Few would argue with the claim that we’re living through strange times. Ten years ago, we knew where to look for the most dangerous places on the planet. It was easy to avoid them. Now, the words ‘danger’ and ‘risk’ have taken on a different meaning, because global terrorism is a much bigger threat to travelers than it used to be. The knowledge of this can be a scary thing, especially if you’re a keen explorer. However, most travelers have responded with a wonderful sense of stoicism. They are well aware of the risk, but they take extra precautions. They stay vigilant. They learn about what to do and how to help in the event of an emergency.

Most importantly, they are never deterred. The truest globetrotters and international adventurers find it easy to see the beauty of the world, even when its clarity is marred by hushed warnings and bad headlines. If travel is strongly discouraged, they hold out hope for a better day, when it’s possible to wander freely through these once maligned landscapes.

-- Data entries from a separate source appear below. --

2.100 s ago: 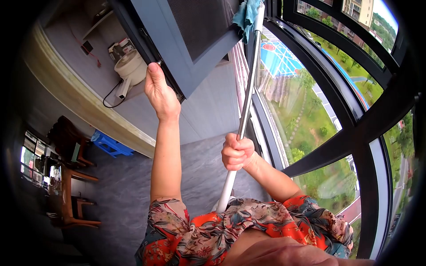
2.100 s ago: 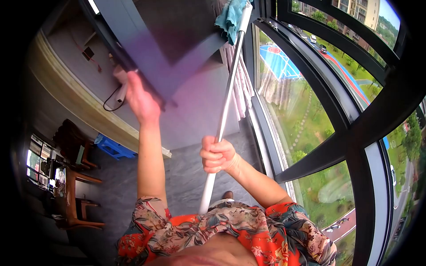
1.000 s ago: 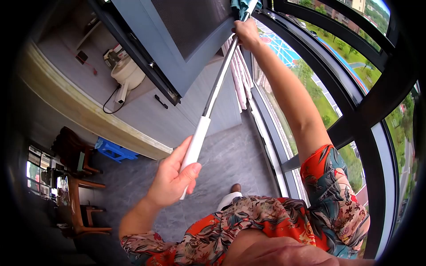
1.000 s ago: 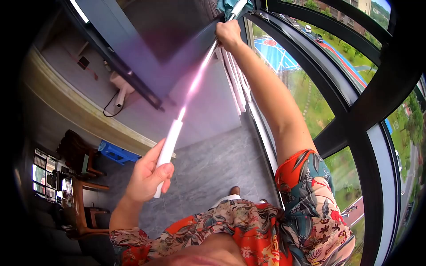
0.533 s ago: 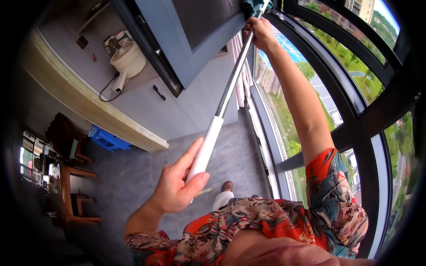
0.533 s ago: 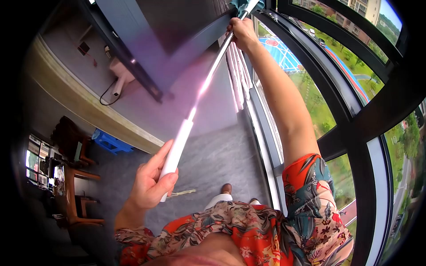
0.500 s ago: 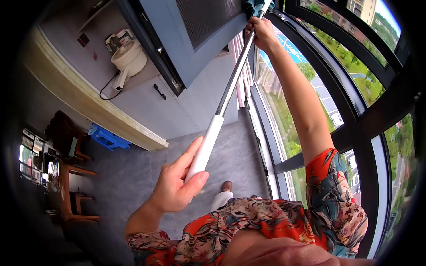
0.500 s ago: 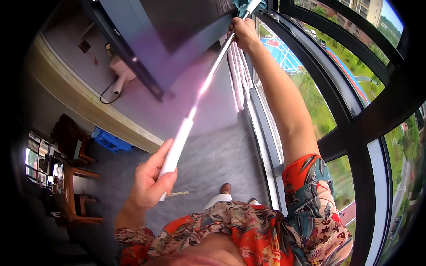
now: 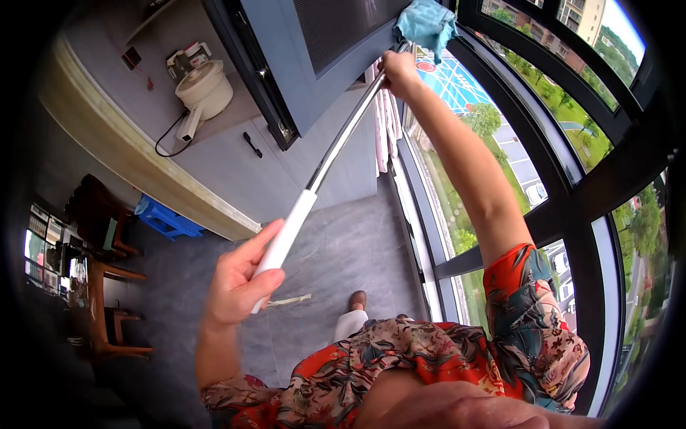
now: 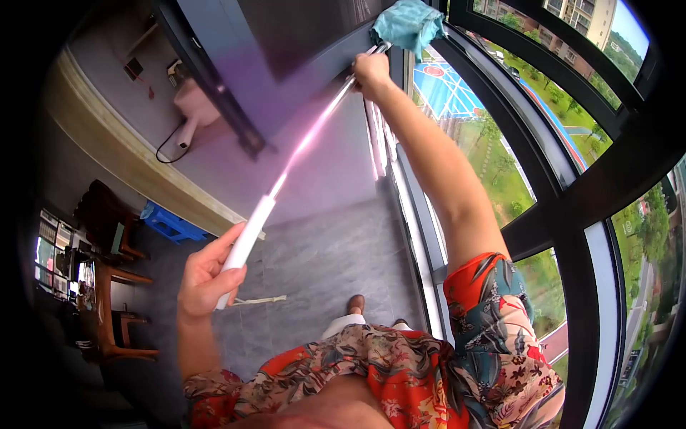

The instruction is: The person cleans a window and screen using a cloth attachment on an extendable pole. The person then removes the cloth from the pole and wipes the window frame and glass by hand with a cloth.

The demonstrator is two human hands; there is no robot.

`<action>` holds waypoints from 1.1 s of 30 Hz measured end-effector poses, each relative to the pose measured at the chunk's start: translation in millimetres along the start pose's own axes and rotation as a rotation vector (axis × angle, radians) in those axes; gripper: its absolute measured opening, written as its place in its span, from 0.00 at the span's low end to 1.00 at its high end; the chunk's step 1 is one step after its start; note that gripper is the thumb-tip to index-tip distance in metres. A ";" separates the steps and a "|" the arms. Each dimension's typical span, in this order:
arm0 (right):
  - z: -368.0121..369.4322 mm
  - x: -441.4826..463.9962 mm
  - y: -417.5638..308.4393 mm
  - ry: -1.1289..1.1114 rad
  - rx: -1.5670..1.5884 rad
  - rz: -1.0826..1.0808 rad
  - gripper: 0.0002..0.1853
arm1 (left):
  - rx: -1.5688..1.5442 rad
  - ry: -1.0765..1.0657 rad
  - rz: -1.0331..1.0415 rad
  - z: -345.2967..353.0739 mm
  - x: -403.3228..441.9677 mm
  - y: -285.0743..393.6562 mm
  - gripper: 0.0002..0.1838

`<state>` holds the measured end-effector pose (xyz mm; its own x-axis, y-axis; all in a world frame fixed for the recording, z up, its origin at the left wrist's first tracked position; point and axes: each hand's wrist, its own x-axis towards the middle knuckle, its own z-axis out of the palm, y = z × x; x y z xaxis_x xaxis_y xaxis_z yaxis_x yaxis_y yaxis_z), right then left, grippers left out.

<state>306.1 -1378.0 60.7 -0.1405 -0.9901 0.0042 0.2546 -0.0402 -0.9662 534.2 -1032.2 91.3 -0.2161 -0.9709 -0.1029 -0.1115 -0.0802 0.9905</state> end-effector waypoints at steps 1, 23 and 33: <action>4.0 -1.8 8.2 0.023 -0.036 -0.013 0.07 | -0.017 0.013 0.004 -5.7 -6.1 -3.2 0.31; -16.7 -38.6 -23.1 -0.113 -0.074 -0.115 0.11 | -0.830 -0.281 -0.004 -60.6 -18.0 -76.3 0.34; 10.7 -54.0 -30.0 -0.046 -0.022 -0.099 0.11 | -0.884 -0.364 0.033 -83.3 -38.4 -69.7 0.31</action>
<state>316.3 -1324.7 92.2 -0.1199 -0.9866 0.1110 0.2202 -0.1354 -0.9660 631.1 -1008.1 33.8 -0.5109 -0.8581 0.0514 0.6405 -0.3400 0.6886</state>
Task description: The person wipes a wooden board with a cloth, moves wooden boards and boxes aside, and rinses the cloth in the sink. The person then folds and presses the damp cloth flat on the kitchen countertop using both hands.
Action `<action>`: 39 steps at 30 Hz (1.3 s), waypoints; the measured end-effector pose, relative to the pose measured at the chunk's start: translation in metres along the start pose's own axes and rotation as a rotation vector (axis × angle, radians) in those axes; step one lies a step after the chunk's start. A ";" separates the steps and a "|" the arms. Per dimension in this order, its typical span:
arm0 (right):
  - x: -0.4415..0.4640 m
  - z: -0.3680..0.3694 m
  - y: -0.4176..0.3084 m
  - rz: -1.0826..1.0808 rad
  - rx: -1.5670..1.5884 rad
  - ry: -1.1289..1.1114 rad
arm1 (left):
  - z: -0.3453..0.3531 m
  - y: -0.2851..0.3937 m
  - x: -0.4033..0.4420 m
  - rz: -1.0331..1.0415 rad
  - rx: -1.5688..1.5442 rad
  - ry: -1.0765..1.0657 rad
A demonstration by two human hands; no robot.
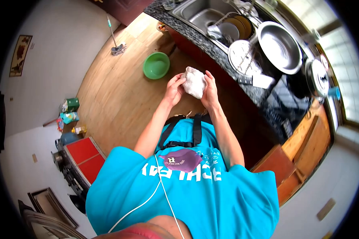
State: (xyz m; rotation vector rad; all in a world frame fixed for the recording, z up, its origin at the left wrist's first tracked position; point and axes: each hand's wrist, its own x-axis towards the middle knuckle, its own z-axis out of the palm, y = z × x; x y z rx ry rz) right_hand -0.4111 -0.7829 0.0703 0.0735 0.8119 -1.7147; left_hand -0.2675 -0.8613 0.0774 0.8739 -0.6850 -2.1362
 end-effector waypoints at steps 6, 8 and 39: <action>0.079 0.044 -0.050 0.174 -0.116 -0.155 | 0.017 0.028 0.059 0.037 0.095 0.140; 0.113 0.037 -0.051 0.175 -0.071 -0.192 | 0.018 0.036 0.084 0.073 0.115 0.218; 0.424 0.028 -0.192 -0.450 -0.765 0.863 | 0.098 0.074 0.508 -0.560 0.084 0.039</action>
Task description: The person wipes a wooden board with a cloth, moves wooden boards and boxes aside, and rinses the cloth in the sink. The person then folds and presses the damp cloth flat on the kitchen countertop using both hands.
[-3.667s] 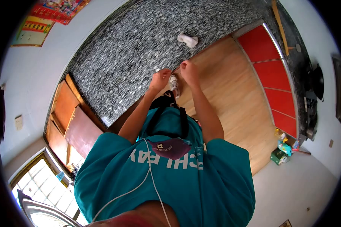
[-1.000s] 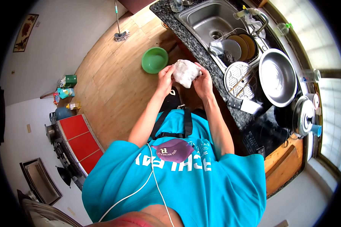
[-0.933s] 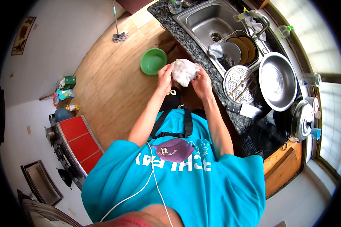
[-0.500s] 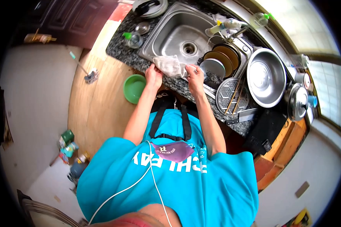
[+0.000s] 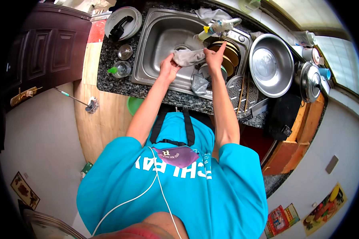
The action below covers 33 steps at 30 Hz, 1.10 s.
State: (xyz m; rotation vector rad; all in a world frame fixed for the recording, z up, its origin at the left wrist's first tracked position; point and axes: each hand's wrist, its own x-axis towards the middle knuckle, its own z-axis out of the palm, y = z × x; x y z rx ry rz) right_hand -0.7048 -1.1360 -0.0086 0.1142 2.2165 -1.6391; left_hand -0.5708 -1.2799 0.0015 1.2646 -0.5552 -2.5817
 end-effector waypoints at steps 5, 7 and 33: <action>0.036 -0.006 -0.020 0.088 -0.002 -0.044 | 0.016 0.001 0.014 -0.039 -0.010 0.009; 0.037 -0.005 -0.020 0.075 -0.068 -0.045 | 0.015 0.000 0.018 -0.048 -0.009 -0.003; 0.006 0.051 0.022 0.146 0.535 0.073 | -0.042 0.044 0.074 0.230 -0.158 0.206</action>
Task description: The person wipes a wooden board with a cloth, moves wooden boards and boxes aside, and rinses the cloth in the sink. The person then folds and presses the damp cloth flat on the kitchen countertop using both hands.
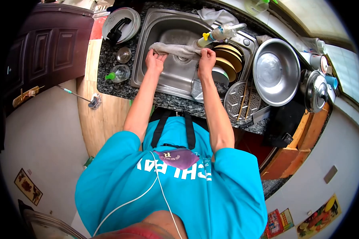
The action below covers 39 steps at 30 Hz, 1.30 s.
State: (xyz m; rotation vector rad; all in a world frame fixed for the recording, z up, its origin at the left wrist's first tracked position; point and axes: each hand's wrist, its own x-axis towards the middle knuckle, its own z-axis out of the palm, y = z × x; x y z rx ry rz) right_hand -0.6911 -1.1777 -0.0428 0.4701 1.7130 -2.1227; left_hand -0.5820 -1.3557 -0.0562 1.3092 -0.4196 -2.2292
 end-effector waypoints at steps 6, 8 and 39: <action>-0.002 0.001 0.005 -0.172 -0.235 -0.189 | 0.003 -0.020 -0.032 0.037 0.283 -0.022; -0.013 0.014 -0.012 0.133 0.032 -0.235 | 0.006 -0.036 -0.035 -0.003 0.211 -0.092; -0.017 0.036 -0.007 -0.102 -0.454 -0.203 | 0.044 -0.102 -0.005 -0.100 0.425 -0.489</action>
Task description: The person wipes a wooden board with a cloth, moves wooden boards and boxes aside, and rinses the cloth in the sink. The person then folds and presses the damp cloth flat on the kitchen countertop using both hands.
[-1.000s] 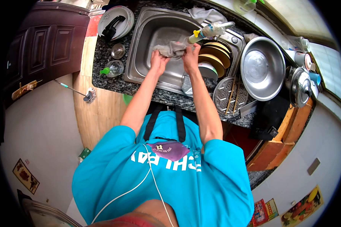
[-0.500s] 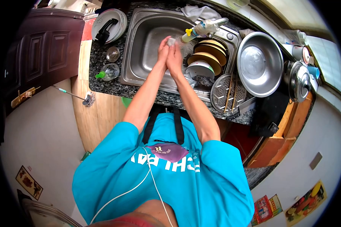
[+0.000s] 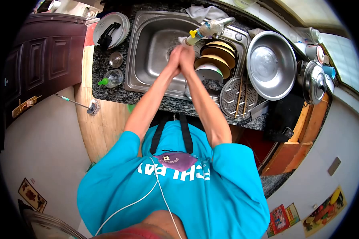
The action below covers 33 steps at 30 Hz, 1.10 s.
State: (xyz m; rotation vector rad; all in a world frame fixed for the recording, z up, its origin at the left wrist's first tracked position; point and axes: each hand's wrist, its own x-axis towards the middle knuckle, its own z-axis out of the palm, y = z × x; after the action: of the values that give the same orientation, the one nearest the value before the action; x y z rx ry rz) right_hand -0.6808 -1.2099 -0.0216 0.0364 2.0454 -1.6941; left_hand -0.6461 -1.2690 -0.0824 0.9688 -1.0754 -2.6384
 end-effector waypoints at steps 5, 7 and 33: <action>-0.004 0.000 -0.007 -0.169 0.101 -0.030 | 0.039 0.033 -0.026 0.132 -0.034 0.037; -0.004 -0.003 -0.019 -0.055 0.423 0.006 | 0.047 0.026 -0.038 0.094 -0.054 0.064; 0.015 -0.033 0.013 0.020 0.068 -0.093 | 0.032 0.035 -0.026 -0.119 -0.192 0.123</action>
State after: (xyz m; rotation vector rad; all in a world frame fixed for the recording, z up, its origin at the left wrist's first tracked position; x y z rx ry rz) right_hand -0.7011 -1.1805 -0.0353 -0.0001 1.9134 -1.7200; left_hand -0.6487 -1.2674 -0.0286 1.1668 -0.7440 -2.6714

Choosing to Visit a Dangerous Country

Before, we discuss the countries that have been officially labeled as ‘dangerous,’ let’s talk about what that means for travelers. It’s a complex label because some of these regions are considered so risky that all travel is dissuaded. Others have no official recommendations, but tourists are advised to be extremely cautious. Ultimately, it’s up to you to decide. It’s very rare for travelers to be prevented from entering a country unless there is a war or political conflict between their two nations. So, it’s a matter of personal choice and the level of risk you’re willing to tolerate. It’s also worth noting that some parts of a country can be very dangerous, while others remain relatively safe.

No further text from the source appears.